The line that contains "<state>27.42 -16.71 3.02" and all lines following it to the end of the data below: set these down exactly, and nothing besides.

......

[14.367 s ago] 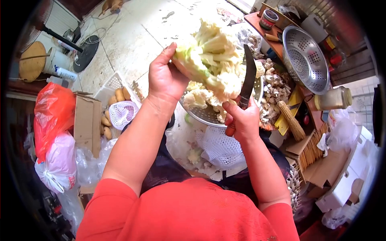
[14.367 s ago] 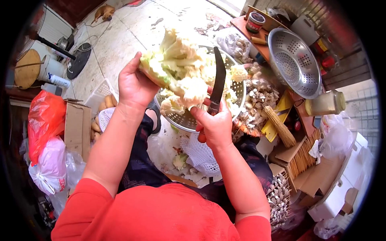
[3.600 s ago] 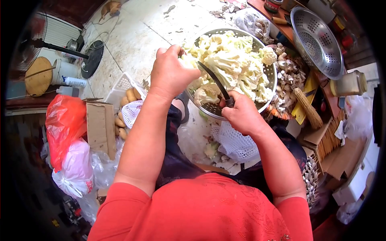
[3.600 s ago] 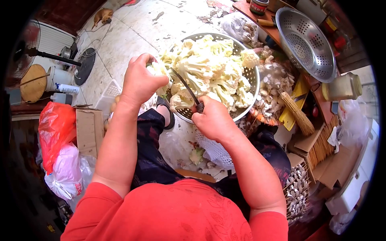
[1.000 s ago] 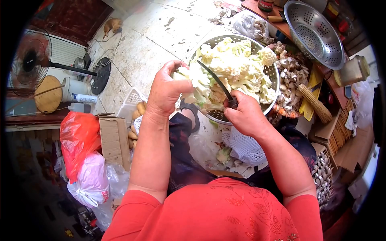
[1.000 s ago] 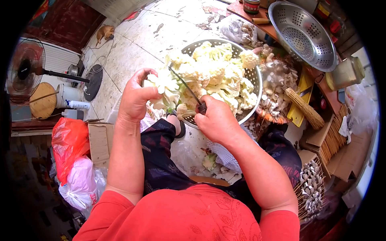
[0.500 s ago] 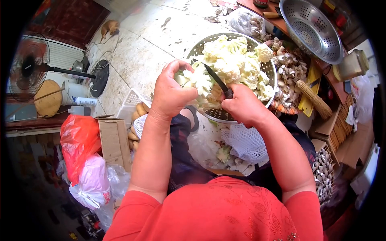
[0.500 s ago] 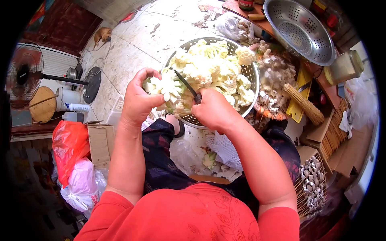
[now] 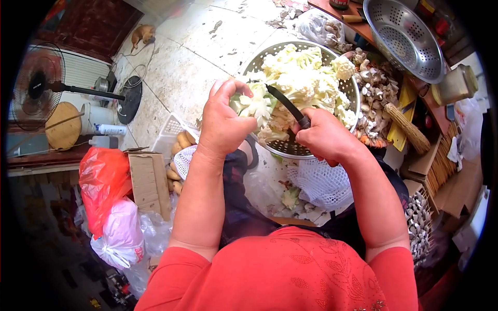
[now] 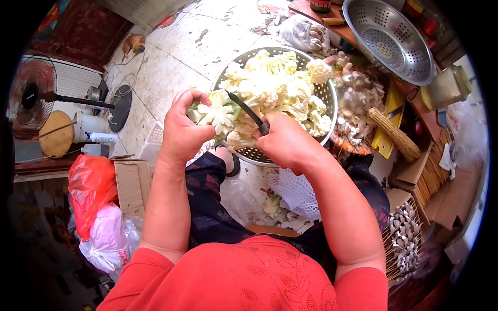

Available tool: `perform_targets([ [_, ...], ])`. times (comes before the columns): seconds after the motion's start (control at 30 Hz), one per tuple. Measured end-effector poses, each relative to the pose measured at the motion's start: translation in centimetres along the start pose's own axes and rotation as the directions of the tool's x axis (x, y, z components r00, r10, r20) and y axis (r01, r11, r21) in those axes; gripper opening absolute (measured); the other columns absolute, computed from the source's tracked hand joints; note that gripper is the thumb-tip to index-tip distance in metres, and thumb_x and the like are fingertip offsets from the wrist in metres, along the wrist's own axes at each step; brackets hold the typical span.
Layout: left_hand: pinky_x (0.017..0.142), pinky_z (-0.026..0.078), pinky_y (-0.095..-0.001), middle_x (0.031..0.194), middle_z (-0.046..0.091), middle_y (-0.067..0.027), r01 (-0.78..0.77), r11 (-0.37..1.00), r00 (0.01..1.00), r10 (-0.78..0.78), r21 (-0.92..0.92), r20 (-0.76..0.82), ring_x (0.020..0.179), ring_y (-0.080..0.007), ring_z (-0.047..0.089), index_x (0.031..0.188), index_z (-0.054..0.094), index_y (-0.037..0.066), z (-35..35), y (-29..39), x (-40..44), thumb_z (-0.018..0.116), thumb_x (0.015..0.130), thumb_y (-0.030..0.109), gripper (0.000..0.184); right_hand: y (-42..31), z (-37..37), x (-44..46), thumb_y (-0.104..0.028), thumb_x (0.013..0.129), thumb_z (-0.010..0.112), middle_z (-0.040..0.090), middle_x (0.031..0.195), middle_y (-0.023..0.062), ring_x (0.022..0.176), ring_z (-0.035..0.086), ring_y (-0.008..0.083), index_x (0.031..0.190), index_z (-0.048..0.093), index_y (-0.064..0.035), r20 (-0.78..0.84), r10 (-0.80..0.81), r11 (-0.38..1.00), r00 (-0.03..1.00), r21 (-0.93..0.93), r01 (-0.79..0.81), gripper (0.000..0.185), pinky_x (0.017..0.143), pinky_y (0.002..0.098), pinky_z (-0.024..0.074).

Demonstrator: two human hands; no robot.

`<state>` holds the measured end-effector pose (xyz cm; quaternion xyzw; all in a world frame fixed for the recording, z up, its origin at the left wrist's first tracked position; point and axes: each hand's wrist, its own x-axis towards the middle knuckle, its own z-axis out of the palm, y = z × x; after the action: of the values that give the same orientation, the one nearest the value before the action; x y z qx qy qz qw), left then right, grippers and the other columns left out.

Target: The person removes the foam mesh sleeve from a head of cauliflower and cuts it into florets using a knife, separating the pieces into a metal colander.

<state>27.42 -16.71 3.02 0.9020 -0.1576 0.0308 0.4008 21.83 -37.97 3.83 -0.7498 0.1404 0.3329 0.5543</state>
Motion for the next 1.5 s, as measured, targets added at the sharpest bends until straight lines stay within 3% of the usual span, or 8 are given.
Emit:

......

Result of this exercise:
<state>27.42 -16.71 3.02 0.9020 -0.1576 0.0308 0.4008 21.83 -37.97 3.83 -0.7498 0.1404 0.3329 0.5543</state>
Motion for the next 1.5 s, as measured, targets added at the sharpest bends until straight lines stay within 3% of the usual span, or 8 are given.
Emit:

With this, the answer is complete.